| What is needed |
Output only the lines from the start of the entries through the line holding "right_arm: x, y, z, rx, ry, rz, gripper". Each line must match the original exactly.

== Segment start ==

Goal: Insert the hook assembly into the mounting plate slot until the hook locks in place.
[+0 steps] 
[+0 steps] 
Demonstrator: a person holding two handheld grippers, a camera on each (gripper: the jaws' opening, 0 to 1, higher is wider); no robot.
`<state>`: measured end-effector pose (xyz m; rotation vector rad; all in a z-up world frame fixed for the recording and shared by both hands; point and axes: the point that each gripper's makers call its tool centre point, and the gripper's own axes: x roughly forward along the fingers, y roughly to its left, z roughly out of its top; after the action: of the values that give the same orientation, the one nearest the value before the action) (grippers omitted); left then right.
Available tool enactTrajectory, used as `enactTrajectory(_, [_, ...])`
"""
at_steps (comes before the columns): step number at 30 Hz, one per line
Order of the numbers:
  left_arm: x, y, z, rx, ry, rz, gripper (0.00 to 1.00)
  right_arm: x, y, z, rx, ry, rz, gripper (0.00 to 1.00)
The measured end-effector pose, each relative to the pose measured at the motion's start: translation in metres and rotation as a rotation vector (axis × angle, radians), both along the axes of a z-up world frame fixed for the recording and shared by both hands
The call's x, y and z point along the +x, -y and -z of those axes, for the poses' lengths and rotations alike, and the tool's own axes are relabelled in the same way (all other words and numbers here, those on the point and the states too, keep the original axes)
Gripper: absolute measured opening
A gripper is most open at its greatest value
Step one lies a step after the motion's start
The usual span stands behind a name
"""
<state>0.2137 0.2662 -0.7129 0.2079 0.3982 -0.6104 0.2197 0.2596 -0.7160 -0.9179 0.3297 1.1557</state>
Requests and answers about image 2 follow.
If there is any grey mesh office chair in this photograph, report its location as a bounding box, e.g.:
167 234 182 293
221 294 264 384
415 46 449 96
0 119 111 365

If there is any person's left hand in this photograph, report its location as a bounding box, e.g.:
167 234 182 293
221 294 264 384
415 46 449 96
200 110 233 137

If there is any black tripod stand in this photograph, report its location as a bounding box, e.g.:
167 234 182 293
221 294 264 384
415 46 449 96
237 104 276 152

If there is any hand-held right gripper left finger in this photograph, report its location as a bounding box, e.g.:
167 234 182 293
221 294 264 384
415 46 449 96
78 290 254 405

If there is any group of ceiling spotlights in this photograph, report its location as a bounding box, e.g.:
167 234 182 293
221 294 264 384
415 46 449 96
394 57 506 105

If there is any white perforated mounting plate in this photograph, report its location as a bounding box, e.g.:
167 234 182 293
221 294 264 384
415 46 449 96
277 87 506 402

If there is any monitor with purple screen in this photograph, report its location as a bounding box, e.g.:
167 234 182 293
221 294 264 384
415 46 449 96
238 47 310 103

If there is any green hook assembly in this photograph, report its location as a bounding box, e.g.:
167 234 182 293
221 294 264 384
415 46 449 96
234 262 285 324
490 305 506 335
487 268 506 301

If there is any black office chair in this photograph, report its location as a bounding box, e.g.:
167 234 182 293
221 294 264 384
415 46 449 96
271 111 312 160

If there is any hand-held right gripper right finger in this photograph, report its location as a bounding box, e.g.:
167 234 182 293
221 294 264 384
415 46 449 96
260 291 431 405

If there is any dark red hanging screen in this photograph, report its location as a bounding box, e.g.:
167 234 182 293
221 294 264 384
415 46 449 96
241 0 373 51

== Segment end ==

| Expected answer |
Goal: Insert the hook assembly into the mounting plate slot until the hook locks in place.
[+0 steps] 
[+0 steps] 
Demonstrator: a person holding two handheld grippers, a camera on each (gripper: the jaws' opening, 0 to 1, higher is wider); no robot.
`<state>`: measured end-effector pose (xyz m; rotation vector rad; all in a z-up world frame fixed for the recording and shared by both hands; point and axes: the point that each gripper's makers call its tool centre point, and the gripper's own axes: x roughly forward along the fingers, y roughly to its left, z roughly out of its top; after the action: of the values that give the same orientation, the one nearest the value before the action) (grippers omitted); left then right.
Available tool enactTrajectory, used as `enactTrajectory(_, [_, ...])`
"""
at_steps (comes before the columns): step number at 30 Hz, one per line
Order of the numbers:
  left_arm: x, y, z, rx, ry, rz, gripper (0.00 to 1.00)
  right_arm: x, y, z, rx, ry, rz, gripper (0.00 to 1.00)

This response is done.